BEGIN Input data

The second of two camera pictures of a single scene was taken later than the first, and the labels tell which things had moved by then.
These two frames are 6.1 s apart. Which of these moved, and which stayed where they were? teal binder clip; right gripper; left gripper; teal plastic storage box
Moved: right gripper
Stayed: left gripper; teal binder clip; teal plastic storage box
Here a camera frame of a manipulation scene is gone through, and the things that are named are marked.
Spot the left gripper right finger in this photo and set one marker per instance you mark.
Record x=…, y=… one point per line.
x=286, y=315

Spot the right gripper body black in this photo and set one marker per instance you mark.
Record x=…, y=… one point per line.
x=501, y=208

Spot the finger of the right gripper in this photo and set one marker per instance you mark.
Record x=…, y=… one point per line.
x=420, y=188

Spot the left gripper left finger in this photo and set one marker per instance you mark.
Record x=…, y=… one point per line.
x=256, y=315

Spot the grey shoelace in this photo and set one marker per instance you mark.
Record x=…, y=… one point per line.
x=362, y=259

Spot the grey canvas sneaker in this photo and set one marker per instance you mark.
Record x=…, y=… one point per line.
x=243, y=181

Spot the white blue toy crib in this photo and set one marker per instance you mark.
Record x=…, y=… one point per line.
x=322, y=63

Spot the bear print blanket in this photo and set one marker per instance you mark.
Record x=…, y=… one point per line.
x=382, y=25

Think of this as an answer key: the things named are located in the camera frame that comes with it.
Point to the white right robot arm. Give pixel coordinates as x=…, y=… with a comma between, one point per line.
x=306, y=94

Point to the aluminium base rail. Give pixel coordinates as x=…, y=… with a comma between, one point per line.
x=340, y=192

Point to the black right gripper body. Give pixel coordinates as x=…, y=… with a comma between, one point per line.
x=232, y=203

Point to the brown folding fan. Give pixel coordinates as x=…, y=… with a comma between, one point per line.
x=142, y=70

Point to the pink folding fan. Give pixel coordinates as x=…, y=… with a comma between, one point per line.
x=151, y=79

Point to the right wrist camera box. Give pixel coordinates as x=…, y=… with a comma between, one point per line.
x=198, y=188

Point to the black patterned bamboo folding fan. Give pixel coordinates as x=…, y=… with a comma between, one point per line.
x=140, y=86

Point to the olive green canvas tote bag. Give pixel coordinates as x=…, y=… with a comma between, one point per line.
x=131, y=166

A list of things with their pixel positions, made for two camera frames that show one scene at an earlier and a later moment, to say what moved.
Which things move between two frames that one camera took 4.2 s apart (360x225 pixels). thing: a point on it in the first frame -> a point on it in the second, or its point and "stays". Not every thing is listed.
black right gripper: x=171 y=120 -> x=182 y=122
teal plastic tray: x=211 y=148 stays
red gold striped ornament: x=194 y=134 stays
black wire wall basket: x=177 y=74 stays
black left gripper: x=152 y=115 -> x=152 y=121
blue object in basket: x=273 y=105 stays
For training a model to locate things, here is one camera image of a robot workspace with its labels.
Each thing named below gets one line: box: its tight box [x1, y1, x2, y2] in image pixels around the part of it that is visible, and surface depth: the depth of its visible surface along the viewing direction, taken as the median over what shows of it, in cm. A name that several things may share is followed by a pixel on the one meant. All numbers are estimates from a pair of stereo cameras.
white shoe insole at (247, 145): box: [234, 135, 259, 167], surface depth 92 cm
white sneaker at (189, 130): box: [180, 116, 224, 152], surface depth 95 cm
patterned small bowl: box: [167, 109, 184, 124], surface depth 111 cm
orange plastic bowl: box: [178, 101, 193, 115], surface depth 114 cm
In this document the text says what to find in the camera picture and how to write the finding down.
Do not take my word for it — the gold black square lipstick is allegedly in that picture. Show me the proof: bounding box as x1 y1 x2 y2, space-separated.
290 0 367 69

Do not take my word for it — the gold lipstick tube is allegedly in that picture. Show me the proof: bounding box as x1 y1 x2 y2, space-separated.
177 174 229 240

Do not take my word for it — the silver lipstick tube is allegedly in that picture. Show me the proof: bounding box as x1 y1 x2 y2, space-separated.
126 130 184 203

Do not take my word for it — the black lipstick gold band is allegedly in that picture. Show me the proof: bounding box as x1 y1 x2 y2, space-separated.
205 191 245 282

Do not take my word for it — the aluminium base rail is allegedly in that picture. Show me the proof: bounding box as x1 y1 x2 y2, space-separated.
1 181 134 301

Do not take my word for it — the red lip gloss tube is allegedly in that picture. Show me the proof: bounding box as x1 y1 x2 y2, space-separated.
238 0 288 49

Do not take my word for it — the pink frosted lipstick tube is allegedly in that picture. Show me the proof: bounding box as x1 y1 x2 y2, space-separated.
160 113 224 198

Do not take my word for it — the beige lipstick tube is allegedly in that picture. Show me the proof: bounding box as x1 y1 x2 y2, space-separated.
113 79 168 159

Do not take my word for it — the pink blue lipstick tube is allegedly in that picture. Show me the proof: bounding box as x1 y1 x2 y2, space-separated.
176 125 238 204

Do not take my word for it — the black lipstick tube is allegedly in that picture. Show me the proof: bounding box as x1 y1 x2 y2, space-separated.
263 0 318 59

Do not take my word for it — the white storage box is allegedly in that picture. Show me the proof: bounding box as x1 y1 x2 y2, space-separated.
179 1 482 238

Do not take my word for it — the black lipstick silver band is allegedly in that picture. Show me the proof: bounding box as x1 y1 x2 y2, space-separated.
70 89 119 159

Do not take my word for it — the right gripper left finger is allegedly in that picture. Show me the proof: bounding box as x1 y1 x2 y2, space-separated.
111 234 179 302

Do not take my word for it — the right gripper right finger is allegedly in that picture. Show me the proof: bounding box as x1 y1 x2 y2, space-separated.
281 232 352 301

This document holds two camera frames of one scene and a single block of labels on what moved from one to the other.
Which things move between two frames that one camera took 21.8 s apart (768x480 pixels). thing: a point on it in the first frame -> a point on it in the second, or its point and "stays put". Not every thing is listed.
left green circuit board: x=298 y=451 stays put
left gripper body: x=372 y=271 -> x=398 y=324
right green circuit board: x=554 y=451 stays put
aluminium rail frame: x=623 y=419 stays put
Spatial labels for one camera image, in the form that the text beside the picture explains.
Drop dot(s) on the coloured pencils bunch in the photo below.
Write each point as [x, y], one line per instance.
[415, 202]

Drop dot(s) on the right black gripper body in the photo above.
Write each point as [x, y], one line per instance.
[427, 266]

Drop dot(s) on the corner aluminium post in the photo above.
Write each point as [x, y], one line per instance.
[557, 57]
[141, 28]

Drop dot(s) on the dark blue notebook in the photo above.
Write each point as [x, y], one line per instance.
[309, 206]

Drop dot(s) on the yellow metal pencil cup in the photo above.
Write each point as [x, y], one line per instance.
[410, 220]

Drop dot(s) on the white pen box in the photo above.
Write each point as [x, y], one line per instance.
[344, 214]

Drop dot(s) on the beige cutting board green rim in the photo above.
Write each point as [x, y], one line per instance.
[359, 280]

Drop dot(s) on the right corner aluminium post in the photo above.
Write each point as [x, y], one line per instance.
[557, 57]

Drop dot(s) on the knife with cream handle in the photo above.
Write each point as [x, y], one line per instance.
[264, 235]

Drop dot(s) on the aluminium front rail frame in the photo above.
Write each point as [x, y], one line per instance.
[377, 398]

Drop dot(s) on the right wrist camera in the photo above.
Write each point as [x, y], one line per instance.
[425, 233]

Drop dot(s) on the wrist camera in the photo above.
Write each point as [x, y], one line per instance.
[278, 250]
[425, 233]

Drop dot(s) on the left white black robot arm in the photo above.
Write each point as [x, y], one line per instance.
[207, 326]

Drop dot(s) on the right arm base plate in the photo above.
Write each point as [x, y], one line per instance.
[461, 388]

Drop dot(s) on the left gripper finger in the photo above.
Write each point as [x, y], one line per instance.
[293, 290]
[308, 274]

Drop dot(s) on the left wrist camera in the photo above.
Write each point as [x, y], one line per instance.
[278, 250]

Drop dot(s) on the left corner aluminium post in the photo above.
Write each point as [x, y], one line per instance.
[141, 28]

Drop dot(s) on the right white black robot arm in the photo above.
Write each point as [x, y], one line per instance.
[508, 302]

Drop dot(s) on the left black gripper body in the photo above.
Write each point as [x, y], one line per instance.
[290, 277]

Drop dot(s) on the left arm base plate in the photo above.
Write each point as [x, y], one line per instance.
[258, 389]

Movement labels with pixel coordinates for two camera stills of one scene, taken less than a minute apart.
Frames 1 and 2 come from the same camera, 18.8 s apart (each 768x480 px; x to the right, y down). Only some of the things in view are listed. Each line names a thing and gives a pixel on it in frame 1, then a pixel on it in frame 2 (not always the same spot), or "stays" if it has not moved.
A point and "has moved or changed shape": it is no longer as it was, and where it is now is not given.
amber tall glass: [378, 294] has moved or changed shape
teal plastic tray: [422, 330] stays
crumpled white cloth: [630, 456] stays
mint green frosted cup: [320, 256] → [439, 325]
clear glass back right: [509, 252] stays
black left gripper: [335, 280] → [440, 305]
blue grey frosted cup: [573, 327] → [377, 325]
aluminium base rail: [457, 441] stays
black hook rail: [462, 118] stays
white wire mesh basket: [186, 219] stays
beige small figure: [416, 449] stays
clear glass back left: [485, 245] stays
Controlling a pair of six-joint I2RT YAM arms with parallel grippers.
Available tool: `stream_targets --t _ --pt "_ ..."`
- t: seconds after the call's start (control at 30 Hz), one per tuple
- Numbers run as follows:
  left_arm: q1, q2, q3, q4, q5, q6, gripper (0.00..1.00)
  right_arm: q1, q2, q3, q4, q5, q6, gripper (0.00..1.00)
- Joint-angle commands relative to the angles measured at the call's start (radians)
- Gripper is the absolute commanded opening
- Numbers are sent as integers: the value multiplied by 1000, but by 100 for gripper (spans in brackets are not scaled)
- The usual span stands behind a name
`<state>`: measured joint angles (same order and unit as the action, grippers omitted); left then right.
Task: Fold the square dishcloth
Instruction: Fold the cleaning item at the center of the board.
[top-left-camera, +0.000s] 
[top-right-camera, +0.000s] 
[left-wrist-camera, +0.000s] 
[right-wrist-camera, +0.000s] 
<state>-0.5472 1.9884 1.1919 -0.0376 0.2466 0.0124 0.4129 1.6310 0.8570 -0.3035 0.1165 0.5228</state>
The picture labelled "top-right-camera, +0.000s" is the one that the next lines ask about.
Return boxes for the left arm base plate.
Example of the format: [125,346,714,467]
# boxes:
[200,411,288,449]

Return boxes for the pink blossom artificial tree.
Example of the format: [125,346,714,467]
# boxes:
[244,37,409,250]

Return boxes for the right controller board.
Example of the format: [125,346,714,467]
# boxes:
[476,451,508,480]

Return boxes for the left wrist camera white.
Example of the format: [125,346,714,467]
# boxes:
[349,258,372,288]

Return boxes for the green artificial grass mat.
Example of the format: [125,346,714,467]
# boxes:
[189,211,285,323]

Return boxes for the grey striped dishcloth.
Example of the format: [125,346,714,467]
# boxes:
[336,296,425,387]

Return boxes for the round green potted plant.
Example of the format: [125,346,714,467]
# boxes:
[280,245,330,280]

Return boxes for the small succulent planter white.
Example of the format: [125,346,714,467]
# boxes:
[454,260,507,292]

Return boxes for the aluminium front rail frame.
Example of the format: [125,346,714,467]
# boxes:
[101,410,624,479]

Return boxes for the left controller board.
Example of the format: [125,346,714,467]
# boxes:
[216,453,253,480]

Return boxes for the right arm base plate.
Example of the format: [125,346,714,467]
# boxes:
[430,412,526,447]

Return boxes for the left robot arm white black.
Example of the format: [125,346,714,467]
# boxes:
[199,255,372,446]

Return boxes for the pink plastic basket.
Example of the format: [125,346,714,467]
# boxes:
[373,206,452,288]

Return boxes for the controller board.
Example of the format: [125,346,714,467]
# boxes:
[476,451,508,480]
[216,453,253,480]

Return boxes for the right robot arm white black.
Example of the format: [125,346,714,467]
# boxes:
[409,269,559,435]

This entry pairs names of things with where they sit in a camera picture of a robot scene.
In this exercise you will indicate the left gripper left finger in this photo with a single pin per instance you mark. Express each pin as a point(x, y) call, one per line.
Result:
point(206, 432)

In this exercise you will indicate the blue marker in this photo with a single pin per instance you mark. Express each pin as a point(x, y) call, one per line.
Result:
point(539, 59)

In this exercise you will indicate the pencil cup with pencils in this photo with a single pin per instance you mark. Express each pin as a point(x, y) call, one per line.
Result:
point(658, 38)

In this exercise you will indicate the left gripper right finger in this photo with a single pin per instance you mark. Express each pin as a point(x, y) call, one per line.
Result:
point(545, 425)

END Input data

Search the data for "board" and list every line in which it occurs.

Result below:
left green circuit board: x=298 y=451 stays put
right green circuit board: x=554 y=451 stays put
Drop dot(s) on the beige cutting board green rim in the photo above.
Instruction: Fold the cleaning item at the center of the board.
Return boxes for the right controller board.
Return boxes for the left controller board.
Return boxes for the controller board.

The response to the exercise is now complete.